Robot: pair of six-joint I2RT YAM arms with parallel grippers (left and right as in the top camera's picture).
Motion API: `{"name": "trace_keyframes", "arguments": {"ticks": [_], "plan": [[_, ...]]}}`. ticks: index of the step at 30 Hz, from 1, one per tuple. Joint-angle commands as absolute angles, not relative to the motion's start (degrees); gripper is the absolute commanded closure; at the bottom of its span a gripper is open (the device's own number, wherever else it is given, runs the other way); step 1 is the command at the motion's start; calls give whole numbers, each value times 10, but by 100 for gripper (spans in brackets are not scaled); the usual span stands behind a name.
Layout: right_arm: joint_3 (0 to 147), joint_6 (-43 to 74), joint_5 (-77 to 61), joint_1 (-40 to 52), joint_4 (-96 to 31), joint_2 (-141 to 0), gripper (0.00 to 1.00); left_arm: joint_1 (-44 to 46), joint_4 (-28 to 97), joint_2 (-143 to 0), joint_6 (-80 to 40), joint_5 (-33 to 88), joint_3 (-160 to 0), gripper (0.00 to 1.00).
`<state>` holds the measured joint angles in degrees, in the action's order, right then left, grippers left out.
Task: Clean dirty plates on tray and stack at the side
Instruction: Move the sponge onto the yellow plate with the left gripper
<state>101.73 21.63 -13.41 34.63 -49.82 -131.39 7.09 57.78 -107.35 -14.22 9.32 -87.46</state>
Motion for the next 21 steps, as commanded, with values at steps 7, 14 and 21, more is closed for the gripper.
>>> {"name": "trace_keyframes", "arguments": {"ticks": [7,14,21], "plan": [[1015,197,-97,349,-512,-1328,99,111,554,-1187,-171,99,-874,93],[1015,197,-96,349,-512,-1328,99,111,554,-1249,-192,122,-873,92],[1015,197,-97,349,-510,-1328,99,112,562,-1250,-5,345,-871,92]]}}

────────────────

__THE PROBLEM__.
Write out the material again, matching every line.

__RESPONSE TO THIS EXERCISE__.
Robot: pair of six-joint I2RT YAM arms with parallel grippers (left and right as in the top camera's picture).
Motion API: `{"name": "trace_keyframes", "arguments": {"ticks": [_], "plan": [[_, ...]]}}`. ticks: index of the step at 30 Hz, from 1, one per tuple. Joint-angle commands as absolute angles, not relative to the motion's start (degrees); gripper is the absolute commanded closure; at the bottom of its span a gripper is open (the device's own number, wherever else it is given, runs the other way); step 1 is the command at the motion's start; calls give whole numbers, each value times 10, but by 100 for gripper (spans in brackets are not scaled); the usual span stands behind a name.
Layout: right_arm: joint_3 (0 to 147), joint_6 (-43 to 74), joint_5 (-77 to 61), joint_1 (-40 to 52), joint_4 (-96 to 31), joint_2 (-141 to 0), gripper (0.00 to 1.00); left_arm: joint_1 (-44 to 46), joint_4 (-28 to 97), joint_2 (-143 to 0), joint_6 (-80 to 40), joint_5 (-33 to 88), joint_3 (-160 to 0), gripper (0.00 to 1.00).
`<state>` holds the measured joint angles in degrees, in the action's order, right then left, grippers left out.
Task: Clean dirty plates on tray and stack at the side
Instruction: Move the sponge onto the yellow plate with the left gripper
<state>101.73 21.63 -13.41 34.63 -49.82 -131.39 7.09 57.78 -107.35 -14.22 9.32 -87.46</state>
Motion for the next 21 steps, as commanded, with values at steps 7, 14 and 21, more is closed for the gripper.
>>> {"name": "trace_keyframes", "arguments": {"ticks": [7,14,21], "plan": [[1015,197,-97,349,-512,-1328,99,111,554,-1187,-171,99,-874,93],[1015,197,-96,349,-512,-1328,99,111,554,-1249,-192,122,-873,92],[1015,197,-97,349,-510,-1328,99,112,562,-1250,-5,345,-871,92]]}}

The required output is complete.